Computer Science Assistant Professor Hua Wang has received an NSF CAREER Award for a research project to create a new machine-learning model for mining various kinds of data that could lead to easier, earlier and less-costly detection of neurological diseases such as Alzheimer’s or Parkinson’s.

The project, called “Robust Brain Imaging Genomics Data Mining Framework for Improved Cognitive Health,” will receive $409,641 over five years.

Wang will develop algorithms aimed at revealing the relationships between people’s genetic information, how their brains appear in scans that measure volume and function and their performances in cognitive tests. “The algorithms can extract information from large amounts of data that cannot be directly analyzed by ourselves,” Wang said.

Determining one person’s full genetic profile can cost several thousand dollars. If Wang’s project determines a link, for example, between a disease and a small section of that long genetic chain, testing one’s likelihood of developing the disease would be much cheaper.

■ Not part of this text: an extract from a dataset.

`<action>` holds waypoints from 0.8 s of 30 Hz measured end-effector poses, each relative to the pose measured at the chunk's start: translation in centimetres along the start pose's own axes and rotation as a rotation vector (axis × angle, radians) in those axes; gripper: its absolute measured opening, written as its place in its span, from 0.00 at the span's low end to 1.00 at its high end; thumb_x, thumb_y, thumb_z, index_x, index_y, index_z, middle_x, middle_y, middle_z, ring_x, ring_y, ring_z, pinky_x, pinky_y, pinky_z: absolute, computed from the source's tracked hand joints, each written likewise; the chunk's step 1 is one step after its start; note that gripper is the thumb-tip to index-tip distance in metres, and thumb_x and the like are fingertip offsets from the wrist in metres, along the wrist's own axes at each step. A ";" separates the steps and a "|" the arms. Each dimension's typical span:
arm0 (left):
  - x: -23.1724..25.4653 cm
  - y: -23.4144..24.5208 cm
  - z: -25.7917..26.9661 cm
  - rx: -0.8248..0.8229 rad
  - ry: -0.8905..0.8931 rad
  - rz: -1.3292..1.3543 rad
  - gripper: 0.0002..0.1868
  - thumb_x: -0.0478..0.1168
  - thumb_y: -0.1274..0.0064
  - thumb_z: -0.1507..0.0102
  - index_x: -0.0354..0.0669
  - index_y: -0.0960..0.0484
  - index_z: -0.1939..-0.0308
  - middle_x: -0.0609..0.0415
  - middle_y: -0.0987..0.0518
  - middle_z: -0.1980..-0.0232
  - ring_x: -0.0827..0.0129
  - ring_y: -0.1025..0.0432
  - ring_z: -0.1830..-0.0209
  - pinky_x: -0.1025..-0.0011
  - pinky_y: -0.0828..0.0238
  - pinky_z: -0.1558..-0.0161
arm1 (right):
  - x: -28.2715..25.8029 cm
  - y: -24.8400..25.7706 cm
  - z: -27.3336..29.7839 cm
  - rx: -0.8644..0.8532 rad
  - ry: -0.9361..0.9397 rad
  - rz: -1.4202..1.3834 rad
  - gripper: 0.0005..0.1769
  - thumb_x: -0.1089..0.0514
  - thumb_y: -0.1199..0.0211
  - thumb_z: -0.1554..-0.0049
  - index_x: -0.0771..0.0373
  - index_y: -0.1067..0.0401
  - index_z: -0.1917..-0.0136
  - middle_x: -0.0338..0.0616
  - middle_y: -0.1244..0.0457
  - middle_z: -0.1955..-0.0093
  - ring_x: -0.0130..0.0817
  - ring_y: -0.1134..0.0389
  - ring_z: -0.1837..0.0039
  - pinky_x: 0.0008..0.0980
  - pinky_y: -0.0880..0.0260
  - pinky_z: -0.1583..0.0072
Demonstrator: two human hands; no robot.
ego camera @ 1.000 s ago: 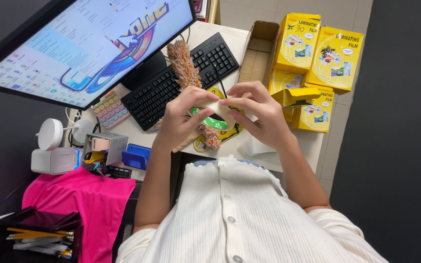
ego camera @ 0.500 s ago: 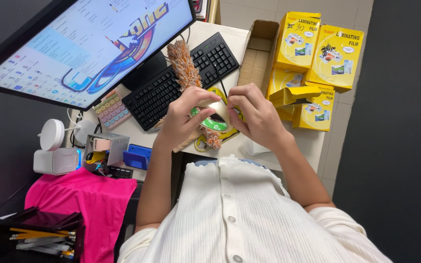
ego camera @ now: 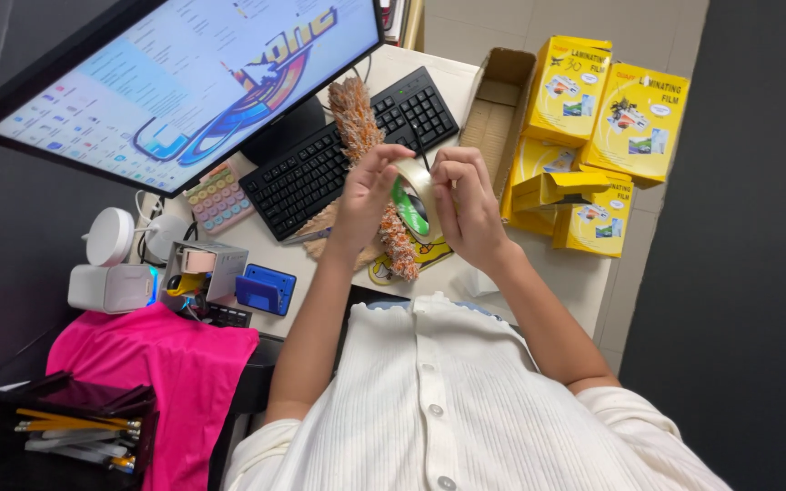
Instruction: The person organizes boxes of laminating film, handles several plastic zip-lock bags, and prepares a piece of adhesive tape using scissors.
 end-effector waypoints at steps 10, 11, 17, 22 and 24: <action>-0.5 1.0 6.9 0.348 -0.229 -0.303 0.37 0.42 0.43 0.29 0.42 0.46 0.22 0.49 0.33 0.36 0.65 0.34 0.35 0.64 0.38 0.27 | 1.2 -5.3 0.0 -0.147 -0.140 -0.048 0.05 0.71 0.44 0.34 0.69 0.37 0.45 0.51 0.41 0.43 0.38 0.36 0.48 0.33 0.31 0.46; -0.3 0.4 7.7 0.294 -0.253 -0.241 0.40 0.38 0.43 0.29 0.45 0.53 0.21 0.48 0.31 0.34 0.66 0.33 0.33 0.65 0.37 0.28 | 1.1 -6.3 0.4 -0.220 -0.172 -0.079 0.06 0.71 0.43 0.35 0.69 0.37 0.45 0.52 0.41 0.42 0.36 0.35 0.50 0.33 0.31 0.48; -0.8 1.6 14.6 0.420 -0.130 -0.265 0.44 0.28 0.50 0.30 0.44 0.62 0.19 0.45 0.24 0.38 0.67 0.25 0.39 0.69 0.29 0.36 | -2.7 -11.0 2.2 -0.471 -0.067 -0.112 0.09 0.68 0.39 0.37 0.68 0.36 0.44 0.52 0.41 0.42 0.40 0.35 0.52 0.34 0.31 0.50; -1.6 2.3 21.5 0.613 -0.160 -0.256 0.42 0.28 0.51 0.28 0.43 0.60 0.18 0.47 0.20 0.45 0.72 0.24 0.45 0.72 0.26 0.43 | -5.3 -15.3 5.2 -0.625 0.072 -0.187 0.11 0.68 0.39 0.39 0.68 0.36 0.44 0.51 0.42 0.41 0.49 0.35 0.47 0.36 0.30 0.47; -2.3 2.3 24.6 0.679 -0.130 -0.229 0.40 0.31 0.50 0.27 0.41 0.57 0.17 0.51 0.20 0.59 0.76 0.24 0.59 0.77 0.26 0.52 | -4.7 -17.9 7.4 -0.805 -0.197 -0.157 0.05 0.67 0.41 0.37 0.66 0.34 0.46 0.51 0.41 0.44 0.45 0.32 0.52 0.35 0.28 0.54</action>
Point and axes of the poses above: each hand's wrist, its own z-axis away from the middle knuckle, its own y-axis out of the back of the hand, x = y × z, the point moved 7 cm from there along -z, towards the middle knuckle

The project could also determine which cognitive tests are most effective in diagnosing diseases, again saving patients and doctors money, time and effort. Early detection is important in Alzheimer’s, for example, because while the disease is currently irreversible, there are therapies that can slow down its progress significantly. Discovering these relationships could also contribute to cures for such diseases down the road.

The project will contribute to the BRAIN (Brain Research through Advancing Innovative Neurotechnologies) Initiative, a public-private research partnership that includes numerous government entities, universities, corporations and other institutions. The initiative seeks to create a better understanding of how exactly the brain—with its nearly 100 billion neurons and 100 trillion connections—functions.